Urgent Fixes Needed in the Federal Section 8 Housing Program to Avoid Loss of Affordable Housing


WASHINGTON, DC – Tens of thousands of affordable housing residents are at risk of losing their housing unless Congress acts to force changes at the U.S. Department of Housing and Urban Development (HUD).  That was the message delivered in testimony today before the Senate Banking Committee by the National Multi Housing Council (NMHC), National Apartment Association (NAA) and the National Leased Housing Association (NLHA).

Testifying on behalf of NMHC/NAA and NLHA, Hector Pinero, Senior Vice President of New York-based Related Management, praised the Section 8 project-based assistance program as “the most effective housing subsidy ever devised by Congress,” but warned lawmakers that the program is experiencing major disruptions that seriously jeopardize the program’s continued success.

Pinero explained that the program suffers from widespread funding shortages because of recent changes in contract processing by HUD.  These problems are compounded by problems with HUD’s payment process and computer systems, which are compromising Section 8 properties around the country.

According to Pinero, while late rent subsidy payments to property owners have been a sporadic problem for years, last summer, they became the rule rather than the exception.  He offered an example from his own firm’s experience: As of June 2007, the company was owed $9.8 million in subsidy payments.  A month later, nearly one-third of that ($3.1 million) remained unpaid.  Three months later, nearly 20 percent — $2 million — was still unpaid.

Apartment owners rely on these payments to pay their mortgages as well as their operating costs.  HUD’s failure to make timely payments puts owners at risk for defaulting on their mortgages, many of which are insured by HUD.  It also forces them to defer the maintenance needed to maintain these properties.

Unfortunately, noted Pinero, the proposed FY 2009 HUD budget perpetuates this problem, which will negatively impact the nation’s affordable housing at a time when turmoil in the single-family housing sector makes the nation’s affordable rental housing stock even more critical.

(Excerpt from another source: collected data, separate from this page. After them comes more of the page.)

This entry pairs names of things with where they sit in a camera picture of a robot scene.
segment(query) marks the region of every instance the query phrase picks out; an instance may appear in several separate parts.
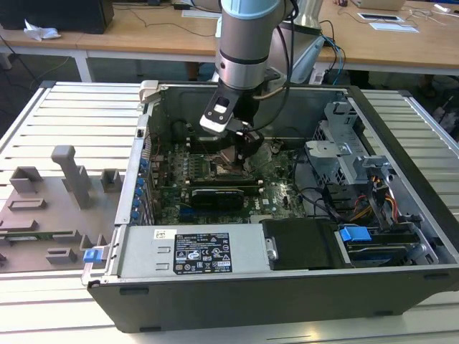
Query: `warning label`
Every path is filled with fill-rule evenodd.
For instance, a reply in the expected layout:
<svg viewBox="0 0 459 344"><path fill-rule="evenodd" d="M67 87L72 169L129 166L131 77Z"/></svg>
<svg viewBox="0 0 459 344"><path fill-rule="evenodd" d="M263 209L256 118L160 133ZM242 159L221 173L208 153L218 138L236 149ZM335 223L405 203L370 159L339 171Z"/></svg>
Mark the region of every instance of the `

Continued late payments will encourage many apartment owners to opt out of the federal rent subsidy program and convert their properties to conventional market use.  Owners who remain in the program will have difficulty securing the capital they need to maintain properties because lenders and investors will be less willing to provide funding for Section 8-related properties.  And thousands of residents will be forced to endure the anxiety of not knowing if their housing is secure.

NMHC/NAA/NLHA called on Congress to take three key steps to address these problems:

1. Exercise close oversight over the process HUD uses to calculate its budgetary needs and to make its Section 8 assistance payments.

2. Enact legislation to penalize HUD for late payments and to provide more flexibility to owners with regard to project reserves and notification requirements when payments are more than 30 days late.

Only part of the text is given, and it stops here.